PROBLEM DETAILS
Beginning at the line that includes "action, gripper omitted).", print each remaining line of the data word for word. Output nothing else.

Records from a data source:
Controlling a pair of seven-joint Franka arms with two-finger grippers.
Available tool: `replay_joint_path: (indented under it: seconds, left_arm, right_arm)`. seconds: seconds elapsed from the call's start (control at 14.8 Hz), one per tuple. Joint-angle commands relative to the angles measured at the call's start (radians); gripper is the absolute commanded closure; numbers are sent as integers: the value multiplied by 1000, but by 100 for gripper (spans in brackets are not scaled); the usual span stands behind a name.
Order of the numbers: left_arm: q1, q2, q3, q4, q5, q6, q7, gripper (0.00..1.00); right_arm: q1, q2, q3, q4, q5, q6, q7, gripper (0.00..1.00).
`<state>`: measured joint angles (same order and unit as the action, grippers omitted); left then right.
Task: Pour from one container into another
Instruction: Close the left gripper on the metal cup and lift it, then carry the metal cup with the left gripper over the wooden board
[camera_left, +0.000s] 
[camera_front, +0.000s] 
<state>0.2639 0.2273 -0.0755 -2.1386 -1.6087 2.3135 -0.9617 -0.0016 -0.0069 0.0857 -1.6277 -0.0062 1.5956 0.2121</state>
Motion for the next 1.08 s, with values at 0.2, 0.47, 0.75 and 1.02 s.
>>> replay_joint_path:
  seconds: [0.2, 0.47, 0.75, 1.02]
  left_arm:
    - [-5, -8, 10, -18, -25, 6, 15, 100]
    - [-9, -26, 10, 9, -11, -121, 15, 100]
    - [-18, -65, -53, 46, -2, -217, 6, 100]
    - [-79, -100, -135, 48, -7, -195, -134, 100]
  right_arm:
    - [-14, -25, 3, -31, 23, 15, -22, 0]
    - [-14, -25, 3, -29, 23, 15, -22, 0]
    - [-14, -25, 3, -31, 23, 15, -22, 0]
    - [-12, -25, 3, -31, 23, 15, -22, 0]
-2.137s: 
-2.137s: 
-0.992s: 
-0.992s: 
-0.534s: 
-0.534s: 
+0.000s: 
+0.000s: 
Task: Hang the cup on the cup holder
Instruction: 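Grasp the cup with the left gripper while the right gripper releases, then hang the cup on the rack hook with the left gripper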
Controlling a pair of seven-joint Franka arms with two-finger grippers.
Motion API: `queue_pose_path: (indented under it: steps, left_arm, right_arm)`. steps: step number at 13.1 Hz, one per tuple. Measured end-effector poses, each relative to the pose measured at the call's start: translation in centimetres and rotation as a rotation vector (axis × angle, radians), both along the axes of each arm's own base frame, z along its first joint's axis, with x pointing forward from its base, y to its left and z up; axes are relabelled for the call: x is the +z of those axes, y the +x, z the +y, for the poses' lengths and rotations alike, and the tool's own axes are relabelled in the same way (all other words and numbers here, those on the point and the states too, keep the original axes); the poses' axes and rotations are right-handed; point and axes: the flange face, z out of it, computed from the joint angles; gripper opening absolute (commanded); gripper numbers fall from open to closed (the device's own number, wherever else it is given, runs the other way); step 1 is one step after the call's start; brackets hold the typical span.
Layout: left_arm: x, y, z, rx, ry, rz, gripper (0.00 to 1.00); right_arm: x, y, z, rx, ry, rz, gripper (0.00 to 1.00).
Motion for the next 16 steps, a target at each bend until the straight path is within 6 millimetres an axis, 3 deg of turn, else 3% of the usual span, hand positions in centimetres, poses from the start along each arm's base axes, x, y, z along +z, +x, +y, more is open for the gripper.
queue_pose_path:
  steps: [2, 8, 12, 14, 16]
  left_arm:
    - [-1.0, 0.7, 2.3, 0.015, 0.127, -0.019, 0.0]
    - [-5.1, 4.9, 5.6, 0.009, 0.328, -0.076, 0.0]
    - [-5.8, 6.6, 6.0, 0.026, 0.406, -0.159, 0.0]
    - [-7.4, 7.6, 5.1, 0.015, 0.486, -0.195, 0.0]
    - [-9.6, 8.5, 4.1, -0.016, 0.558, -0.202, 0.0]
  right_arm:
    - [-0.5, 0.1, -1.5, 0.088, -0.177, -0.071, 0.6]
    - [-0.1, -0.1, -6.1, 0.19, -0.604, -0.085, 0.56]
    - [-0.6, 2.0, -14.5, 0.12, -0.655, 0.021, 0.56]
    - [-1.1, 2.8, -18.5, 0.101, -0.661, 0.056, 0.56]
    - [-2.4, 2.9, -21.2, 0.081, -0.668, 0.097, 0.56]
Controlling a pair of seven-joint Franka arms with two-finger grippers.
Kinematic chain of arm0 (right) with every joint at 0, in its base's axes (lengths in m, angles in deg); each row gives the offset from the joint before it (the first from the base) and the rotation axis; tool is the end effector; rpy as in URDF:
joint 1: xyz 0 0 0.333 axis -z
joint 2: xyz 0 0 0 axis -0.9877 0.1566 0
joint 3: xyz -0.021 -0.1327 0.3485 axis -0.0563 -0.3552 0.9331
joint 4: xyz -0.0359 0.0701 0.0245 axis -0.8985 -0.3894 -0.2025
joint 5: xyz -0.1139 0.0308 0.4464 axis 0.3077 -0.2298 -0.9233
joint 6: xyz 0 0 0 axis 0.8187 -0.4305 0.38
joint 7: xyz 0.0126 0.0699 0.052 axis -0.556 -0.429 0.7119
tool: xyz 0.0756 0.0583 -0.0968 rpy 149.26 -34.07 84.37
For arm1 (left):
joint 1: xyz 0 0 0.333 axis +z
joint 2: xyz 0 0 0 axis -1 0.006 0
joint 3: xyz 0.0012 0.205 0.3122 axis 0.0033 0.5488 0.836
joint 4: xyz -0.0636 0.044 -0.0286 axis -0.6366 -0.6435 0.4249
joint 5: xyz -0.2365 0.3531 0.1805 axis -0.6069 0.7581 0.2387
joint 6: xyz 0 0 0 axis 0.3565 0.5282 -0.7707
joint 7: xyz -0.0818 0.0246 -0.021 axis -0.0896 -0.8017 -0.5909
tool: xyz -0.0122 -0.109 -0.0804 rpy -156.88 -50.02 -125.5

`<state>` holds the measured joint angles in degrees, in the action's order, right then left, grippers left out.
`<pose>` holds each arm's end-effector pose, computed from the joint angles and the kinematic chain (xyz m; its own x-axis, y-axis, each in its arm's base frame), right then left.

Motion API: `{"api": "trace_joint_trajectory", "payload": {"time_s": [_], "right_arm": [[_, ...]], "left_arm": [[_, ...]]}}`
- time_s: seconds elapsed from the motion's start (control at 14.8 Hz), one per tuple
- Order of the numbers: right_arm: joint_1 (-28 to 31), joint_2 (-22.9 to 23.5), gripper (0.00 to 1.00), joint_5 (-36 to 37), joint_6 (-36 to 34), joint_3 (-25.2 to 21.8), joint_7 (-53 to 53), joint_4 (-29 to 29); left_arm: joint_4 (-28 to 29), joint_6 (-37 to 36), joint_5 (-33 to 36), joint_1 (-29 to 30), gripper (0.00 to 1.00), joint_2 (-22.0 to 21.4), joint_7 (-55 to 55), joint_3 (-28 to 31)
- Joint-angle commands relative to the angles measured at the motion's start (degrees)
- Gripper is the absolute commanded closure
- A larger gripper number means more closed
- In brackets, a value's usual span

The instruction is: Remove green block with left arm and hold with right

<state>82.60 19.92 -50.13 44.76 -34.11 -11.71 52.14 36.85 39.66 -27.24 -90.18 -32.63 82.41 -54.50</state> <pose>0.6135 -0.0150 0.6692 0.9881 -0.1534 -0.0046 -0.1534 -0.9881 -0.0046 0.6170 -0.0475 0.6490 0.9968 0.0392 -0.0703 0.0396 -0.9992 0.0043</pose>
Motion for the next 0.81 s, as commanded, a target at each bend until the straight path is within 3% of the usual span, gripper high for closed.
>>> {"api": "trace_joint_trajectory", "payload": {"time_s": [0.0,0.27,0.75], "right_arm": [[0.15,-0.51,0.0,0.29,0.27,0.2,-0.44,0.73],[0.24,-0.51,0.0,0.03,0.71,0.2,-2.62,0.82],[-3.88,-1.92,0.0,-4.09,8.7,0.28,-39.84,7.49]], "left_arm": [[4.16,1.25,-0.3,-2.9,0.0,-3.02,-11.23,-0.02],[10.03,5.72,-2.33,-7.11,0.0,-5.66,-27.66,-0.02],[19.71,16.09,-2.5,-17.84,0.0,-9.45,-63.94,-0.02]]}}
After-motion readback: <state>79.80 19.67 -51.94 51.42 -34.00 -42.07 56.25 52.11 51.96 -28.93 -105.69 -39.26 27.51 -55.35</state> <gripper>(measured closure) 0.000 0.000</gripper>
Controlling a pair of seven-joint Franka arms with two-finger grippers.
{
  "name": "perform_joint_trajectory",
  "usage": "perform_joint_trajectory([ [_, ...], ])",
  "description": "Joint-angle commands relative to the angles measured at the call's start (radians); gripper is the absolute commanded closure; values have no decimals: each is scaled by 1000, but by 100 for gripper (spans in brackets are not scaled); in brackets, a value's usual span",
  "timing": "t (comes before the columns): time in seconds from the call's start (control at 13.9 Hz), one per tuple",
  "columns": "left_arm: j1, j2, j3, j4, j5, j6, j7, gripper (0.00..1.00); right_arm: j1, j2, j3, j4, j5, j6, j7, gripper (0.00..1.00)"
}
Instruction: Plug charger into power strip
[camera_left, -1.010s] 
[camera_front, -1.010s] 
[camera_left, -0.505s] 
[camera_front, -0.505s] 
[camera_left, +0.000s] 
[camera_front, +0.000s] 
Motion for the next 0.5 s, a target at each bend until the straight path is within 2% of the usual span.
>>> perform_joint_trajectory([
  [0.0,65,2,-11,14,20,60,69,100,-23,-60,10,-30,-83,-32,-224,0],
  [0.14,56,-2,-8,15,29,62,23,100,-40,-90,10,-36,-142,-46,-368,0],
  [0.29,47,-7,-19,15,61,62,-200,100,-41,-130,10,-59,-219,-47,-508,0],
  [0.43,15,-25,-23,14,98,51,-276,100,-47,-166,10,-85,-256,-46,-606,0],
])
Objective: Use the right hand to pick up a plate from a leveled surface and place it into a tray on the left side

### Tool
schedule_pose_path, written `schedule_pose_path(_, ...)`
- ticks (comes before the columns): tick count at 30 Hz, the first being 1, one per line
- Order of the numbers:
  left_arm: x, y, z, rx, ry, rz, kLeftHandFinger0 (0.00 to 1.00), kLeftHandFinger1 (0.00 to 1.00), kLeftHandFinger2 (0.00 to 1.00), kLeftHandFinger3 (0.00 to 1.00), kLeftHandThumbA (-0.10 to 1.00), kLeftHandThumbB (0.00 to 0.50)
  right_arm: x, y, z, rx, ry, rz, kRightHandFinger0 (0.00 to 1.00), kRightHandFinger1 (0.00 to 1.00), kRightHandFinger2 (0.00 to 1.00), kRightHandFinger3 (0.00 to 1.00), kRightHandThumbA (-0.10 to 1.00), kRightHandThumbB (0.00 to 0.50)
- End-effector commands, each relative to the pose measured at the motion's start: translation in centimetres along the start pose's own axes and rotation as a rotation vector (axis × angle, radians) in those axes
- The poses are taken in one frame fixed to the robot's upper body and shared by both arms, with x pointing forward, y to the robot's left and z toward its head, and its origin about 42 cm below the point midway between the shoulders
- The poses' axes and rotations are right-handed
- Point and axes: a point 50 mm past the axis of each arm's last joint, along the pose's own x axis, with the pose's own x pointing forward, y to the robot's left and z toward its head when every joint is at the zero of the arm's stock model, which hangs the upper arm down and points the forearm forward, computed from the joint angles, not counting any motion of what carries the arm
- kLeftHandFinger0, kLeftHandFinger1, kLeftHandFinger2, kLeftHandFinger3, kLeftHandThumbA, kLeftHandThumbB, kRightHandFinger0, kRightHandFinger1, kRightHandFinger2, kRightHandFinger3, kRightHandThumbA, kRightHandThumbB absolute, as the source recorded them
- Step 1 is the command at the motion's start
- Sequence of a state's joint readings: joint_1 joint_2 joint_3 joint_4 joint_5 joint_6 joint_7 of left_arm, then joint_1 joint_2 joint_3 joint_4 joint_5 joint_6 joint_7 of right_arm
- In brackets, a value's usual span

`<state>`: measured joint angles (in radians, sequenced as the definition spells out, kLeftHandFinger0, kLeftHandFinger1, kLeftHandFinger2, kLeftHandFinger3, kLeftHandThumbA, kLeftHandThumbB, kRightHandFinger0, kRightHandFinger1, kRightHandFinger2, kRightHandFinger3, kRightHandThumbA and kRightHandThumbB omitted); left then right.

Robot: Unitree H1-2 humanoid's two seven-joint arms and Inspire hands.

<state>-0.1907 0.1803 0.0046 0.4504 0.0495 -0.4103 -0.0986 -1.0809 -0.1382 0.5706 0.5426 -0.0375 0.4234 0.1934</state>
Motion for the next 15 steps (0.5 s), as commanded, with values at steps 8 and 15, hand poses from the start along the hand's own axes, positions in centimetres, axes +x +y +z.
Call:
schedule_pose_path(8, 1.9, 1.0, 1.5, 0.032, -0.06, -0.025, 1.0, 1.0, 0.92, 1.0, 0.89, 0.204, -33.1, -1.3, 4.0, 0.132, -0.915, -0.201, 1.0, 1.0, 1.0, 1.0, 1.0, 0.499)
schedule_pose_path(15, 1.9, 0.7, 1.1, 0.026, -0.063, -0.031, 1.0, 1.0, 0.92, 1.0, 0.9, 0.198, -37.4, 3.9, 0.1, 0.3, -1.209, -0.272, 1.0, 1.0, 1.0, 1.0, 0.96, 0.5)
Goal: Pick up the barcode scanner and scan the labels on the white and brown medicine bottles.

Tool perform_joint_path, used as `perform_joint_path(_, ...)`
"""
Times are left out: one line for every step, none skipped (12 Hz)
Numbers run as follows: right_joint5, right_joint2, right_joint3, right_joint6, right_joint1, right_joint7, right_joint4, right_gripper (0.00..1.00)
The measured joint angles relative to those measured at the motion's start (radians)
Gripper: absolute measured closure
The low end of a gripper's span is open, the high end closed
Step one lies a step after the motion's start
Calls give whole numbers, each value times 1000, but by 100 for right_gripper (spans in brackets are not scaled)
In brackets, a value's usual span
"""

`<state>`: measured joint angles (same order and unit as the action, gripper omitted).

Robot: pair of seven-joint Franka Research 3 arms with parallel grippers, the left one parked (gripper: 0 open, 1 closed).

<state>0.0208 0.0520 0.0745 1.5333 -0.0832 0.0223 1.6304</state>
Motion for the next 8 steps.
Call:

RESULT OF THE TASK
`<state>`: measured joint angles (same order and unit as the action, gripper omitted).

Robot: pair of seven-joint Franka Research 3 arms with parallel grippers, the left one parked (gripper: 0 open, 1 closed).

<state>0.0208 0.0520 0.0745 1.5333 -0.0832 0.0223 1.6304</state>
Motion for the next 8 steps.
Call:

That's the full output for the exercise.